You also need to ask: what prompts the report of a routine activity in an investigation 30 months after the activity takes place?

Most scary to me:

"almost one-fifth involved an FBI violation of the Constitution, the Foreign Intelligence Surveillance Act, or other laws governing criminal investigations or intelligence gathering activities"

"From 2001 to 2008, the FBI engaged in a number of flagrant legal violations, including: submitting false or inaccurate declarations to courts, using improper evidence to obtain federal grand jury subpoena, accessing password protected documents without a warrant"

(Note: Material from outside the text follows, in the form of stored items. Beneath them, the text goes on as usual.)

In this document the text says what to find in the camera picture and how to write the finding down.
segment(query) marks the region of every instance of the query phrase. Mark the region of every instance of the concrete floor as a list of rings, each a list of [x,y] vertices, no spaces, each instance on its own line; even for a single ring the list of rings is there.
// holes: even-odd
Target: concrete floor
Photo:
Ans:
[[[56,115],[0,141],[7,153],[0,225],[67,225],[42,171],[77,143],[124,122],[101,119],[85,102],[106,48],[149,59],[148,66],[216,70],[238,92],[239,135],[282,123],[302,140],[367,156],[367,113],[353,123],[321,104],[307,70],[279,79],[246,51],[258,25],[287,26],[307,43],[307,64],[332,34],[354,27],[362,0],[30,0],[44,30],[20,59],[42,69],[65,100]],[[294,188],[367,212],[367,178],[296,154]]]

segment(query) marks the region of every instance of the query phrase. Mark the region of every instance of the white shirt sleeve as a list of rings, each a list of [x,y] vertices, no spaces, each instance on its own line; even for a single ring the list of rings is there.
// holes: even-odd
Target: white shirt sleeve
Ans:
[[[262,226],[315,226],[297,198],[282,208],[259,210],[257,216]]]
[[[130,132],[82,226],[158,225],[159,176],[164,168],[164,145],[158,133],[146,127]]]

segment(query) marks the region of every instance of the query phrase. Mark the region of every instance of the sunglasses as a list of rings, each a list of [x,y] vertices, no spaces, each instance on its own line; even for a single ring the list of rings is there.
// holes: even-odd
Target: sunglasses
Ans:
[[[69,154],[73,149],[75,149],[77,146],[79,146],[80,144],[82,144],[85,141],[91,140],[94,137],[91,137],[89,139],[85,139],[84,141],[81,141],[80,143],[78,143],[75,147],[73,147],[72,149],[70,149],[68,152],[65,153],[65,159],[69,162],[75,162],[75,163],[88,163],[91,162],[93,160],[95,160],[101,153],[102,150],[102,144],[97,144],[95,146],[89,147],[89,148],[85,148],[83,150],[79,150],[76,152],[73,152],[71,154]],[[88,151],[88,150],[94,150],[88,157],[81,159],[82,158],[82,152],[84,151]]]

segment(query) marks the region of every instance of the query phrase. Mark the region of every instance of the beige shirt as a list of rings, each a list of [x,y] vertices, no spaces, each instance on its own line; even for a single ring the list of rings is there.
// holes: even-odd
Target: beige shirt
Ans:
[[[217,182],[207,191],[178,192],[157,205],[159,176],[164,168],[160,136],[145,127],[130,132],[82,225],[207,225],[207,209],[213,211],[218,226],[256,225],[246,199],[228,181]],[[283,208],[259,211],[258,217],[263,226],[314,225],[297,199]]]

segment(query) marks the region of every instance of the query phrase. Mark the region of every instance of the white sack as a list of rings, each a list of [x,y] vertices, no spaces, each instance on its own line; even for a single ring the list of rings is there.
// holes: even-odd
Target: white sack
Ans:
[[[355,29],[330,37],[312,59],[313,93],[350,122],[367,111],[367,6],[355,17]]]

These are serious issues -- this isn't like the local police getting free lunch or looking the other way. You're talking about an FBI agent lying to a grand jury or a Federal judge. Both are serious felonies. Another thing that is disturbing is that it looks like the FBI isn't following its own procedures internally. So the people who are supposedly running the agency have no clue what is happening.

I'm not trying to say that the FBI is like the KGB or is inherently evil. I'd be willing to bet that 98% of the people working there have the best of intentions. But you have a situation where these good people are in highly compartmentalized, secretive units within this massive bureaucracy with this important mission. The middle management is driven to deliver results, but not accountable for their actions.

That combination of mission, drive and unaccountability is a recipe for systematic abuses of power.